Andy Freed - Professor
After working as an aerospace engineer designing rockets, I went back for my PhD in geophysics at the U. of Arizona. Following a few postdoc positions (Carnegie Institution of Washington and Berkeley), I joined the faculty at Purdue in 2003.
I enjoy building finite element models to solve interesting problems in earth and planetary science, conducting GPS campaigns, mentoring graduate students, and giving science talks to the community. Away from work I like hiking with my family, surfcasting, and dogs. The photo shows Menemsha and Taylor.
Current Graduate Students
My name is Dave Blair, and I'm a Ph.D. student in planetary geophysics here at Purdue. I started in 2009 after having spent a few years working and realizing that I need to use my brain to be happy. I grew up in northwestern Philadelphia, and by the time I graduated from high school I had decided to make it my mission to help humanity colonize Mars. I began a degree in aerospace engineering at Case Western Reserve University in Cleveland. After about a year, I realized that Mars was a lot more interesting as a place than as a destination. I'd taken a geology class on a whim and loved it, so I changed my major and, in 2007 (technically 2008 thanks to administrative foibles), I received a B.S. in Geological Sciences. My current research involves finite element modeling of the Raditladi impact basin on Mercury; I'm trying to determine the origin of strange faulting features in the basin. Other research interests include cratering as a process, comparative planetary science, human space exploration, and astrobiology. I have more hobbies than you can shake a stick at: biking, baking, reading, and music (I play and teach piano, sang for a number of years in college, and play mediocre guitar and bass), to name a few. I also do some web design and programming for fun (like my Purdue website ), and I'm a big nerd in lots of other ways, too - D&D, sci-fi, video games, you name it.

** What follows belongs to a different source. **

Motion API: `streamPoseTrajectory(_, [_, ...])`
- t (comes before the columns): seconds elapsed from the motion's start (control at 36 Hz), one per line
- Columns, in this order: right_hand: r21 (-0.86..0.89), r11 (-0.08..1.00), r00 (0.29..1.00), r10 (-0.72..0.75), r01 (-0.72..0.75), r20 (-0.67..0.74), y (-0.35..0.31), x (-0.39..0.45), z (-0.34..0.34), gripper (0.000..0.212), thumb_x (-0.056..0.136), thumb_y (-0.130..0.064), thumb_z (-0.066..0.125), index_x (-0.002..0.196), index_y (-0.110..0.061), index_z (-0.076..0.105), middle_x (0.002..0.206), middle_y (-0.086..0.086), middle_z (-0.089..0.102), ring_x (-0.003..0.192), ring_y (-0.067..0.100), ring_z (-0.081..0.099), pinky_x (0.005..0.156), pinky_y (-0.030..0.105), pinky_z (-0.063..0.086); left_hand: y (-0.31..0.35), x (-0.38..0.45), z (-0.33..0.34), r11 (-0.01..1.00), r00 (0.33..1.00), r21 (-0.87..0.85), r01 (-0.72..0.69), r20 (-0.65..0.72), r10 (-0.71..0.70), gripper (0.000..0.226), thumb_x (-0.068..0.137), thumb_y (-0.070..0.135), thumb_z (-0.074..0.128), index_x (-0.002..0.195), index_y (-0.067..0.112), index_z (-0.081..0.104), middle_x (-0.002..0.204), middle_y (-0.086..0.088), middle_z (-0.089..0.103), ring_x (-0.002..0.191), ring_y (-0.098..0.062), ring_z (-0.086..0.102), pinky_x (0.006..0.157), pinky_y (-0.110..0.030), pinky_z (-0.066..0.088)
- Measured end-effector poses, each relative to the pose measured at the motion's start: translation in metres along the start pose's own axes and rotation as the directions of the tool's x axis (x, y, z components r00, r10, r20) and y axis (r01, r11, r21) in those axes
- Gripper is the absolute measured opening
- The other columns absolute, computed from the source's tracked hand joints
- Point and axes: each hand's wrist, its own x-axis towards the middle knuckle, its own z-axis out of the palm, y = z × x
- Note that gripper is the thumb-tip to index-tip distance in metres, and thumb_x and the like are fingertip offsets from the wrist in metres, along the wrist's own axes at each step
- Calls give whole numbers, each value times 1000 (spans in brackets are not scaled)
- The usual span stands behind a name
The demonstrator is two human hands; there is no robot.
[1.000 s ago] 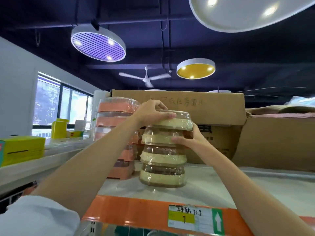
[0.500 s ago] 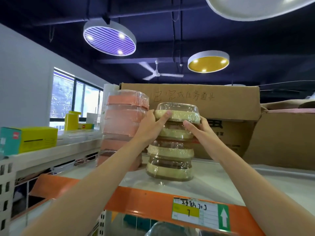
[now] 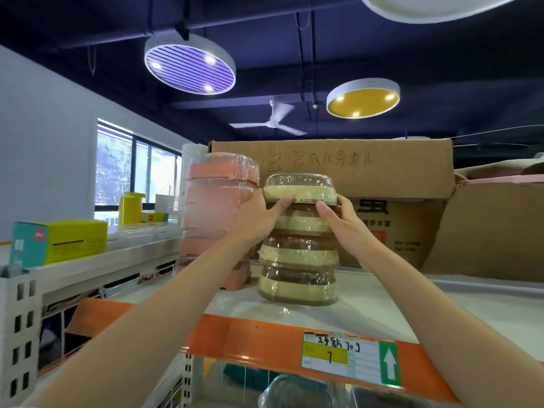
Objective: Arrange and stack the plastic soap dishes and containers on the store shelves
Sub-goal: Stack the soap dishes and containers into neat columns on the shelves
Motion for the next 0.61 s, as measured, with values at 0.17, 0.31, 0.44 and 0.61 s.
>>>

My name is Haylee Dickinson and I am from Mobile, Alabama. I studied geology and marine science at The University of Alabama obtaining my B.S. in 2003. I continued my studies at UA and found my interest in studying volcanic deformation systems using Finite Element Models (FEMs). After my M.S., I wanted to continue applying numerical models to rift zones and also learn about GPS geodesy. I am currently in the 2nd year of my Ph.D., and the goal of my research is to develop a better understanding of continental rifting by using inter-rifting GPS observations in the Main Ethiopian Rift. This data provides constraints on FEMs of rifting cycles to determine the role of magmatic versus tectonic processes and constrain parameters associated with rifting architecture in the Main Ethiopian Rift. Outside of research, I enjoy reading, traveling, and being outdoors, especially on the water.
My name is Steeve Julien Symithe; I am Haitian. I was born in Petion-ville, a little city in the South of Port-au-Prince, the capital of Haiti. I studied in the Faculty of Sciences of the University of State of Haiti since 2004 to 2009, where I obtained a diploma in civil engineering. After the earthquake that struck Port-au-Prince in January 12 2010, I was selected between two students to pursue a master in geophysics co-financed by Purdue University and the Voila foundation (a foundation of a telecommunication company in Haiti). Now, I am in my 2nd semester at Purdue University, where I am working with professors Eric Calais and Andy Freed on using GPS observations and other surface deformation to model crustal rheology and also to understand the different period of the earthquake cycle. I use to work in the Faculty of Sciences (Haiti) as a TA of Conceptual Physic and Algebra for students in the first year. My hobbies include listening music, watching movies, playing video games and basketball.